= Problem statement =
The data below is to be returned in full and exactly.
#### Provided material ####
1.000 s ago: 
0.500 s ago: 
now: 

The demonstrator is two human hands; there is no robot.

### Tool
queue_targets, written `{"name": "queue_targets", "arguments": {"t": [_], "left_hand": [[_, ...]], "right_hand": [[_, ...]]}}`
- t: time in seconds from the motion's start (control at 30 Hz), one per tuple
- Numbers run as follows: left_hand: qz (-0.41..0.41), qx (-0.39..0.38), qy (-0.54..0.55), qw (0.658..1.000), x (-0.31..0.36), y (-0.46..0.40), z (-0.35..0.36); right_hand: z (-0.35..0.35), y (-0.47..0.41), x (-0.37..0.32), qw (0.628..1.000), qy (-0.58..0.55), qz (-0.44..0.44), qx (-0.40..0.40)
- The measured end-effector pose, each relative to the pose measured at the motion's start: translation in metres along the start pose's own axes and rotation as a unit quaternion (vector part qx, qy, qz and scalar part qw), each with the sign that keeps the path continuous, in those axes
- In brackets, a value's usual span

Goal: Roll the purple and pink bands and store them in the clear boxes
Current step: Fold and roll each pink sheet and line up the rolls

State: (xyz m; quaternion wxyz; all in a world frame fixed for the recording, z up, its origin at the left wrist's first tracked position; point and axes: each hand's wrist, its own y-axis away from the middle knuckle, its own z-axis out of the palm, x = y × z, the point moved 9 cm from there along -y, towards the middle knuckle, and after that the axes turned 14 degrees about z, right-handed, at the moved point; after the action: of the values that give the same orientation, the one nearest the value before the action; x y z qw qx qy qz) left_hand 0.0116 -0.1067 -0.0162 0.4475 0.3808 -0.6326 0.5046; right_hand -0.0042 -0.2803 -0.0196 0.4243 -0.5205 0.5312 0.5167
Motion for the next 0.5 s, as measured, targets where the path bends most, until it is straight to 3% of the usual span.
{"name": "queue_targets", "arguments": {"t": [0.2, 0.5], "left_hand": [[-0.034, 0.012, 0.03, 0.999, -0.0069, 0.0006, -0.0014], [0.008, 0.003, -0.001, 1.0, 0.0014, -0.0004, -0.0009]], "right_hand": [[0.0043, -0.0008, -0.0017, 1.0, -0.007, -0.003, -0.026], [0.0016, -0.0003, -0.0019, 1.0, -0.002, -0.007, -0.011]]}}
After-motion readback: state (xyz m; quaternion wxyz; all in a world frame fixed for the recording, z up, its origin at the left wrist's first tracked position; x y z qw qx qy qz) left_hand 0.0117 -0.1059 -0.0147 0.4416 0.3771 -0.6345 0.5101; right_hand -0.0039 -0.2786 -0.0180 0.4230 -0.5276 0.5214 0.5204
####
= Exercise result =
1.000 s ago: 
0.500 s ago: 
now: 

The demonstrator is two human hands; there is no robot.

### Tool
queue_targets, written `{"name": "queue_targets", "arguments": {"t": [_], "left_hand": [[_, ...]], "right_hand": [[_, ...]]}}`
- t: time in seconds from the motion's start (control at 30 Hz), one per tuple
- Numbers run as follows: left_hand: qz (-0.41..0.41), qx (-0.39..0.38), qy (-0.54..0.55), qw (0.658..1.000), x (-0.31..0.36), y (-0.46..0.40), z (-0.35..0.36); right_hand: z (-0.35..0.35), y (-0.47..0.41), x (-0.37..0.32), qw (0.628..1.000), qy (-0.58..0.55), qz (-0.44..0.44), qx (-0.40..0.40)
- The measured end-effector pose, each relative to the pose measured at the motion's start: translation in metres along the start pose's own axes and rotation as a unit quaternion (vector part qx, qy, qz and scalar part qw), each with the sign that keeps the path continuous, in those axes
- In brackets, a value's usual span

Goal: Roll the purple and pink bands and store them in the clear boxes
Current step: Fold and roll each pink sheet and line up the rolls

State: (xyz m; quaternion wxyz; all in a world frame fixed for the recording, z up, its origin at the left wrist's first tracked position; point and axes: each hand's wrist, its own y-axis away from the middle knuckle, its own z-axis out of the palm, x = y × z, the point moved 9 cm from there along -y, towards the middle knuckle, and after that the axes turned 14 degrees about z, right-handed, at the moved point; after the action: of the values that give the same orientation, the one nearest the value before the action; x y z qw qx qy qz) left_hand 0.0116 -0.1067 -0.0162 0.4475 0.3808 -0.6326 0.5046; right_hand -0.0042 -0.2803 -0.0196 0.4243 -0.5205 0.5312 0.5167
Motion for the next 0.5 s, as measured, targets where the path bends most, until it is straight to 3% of the usual span.
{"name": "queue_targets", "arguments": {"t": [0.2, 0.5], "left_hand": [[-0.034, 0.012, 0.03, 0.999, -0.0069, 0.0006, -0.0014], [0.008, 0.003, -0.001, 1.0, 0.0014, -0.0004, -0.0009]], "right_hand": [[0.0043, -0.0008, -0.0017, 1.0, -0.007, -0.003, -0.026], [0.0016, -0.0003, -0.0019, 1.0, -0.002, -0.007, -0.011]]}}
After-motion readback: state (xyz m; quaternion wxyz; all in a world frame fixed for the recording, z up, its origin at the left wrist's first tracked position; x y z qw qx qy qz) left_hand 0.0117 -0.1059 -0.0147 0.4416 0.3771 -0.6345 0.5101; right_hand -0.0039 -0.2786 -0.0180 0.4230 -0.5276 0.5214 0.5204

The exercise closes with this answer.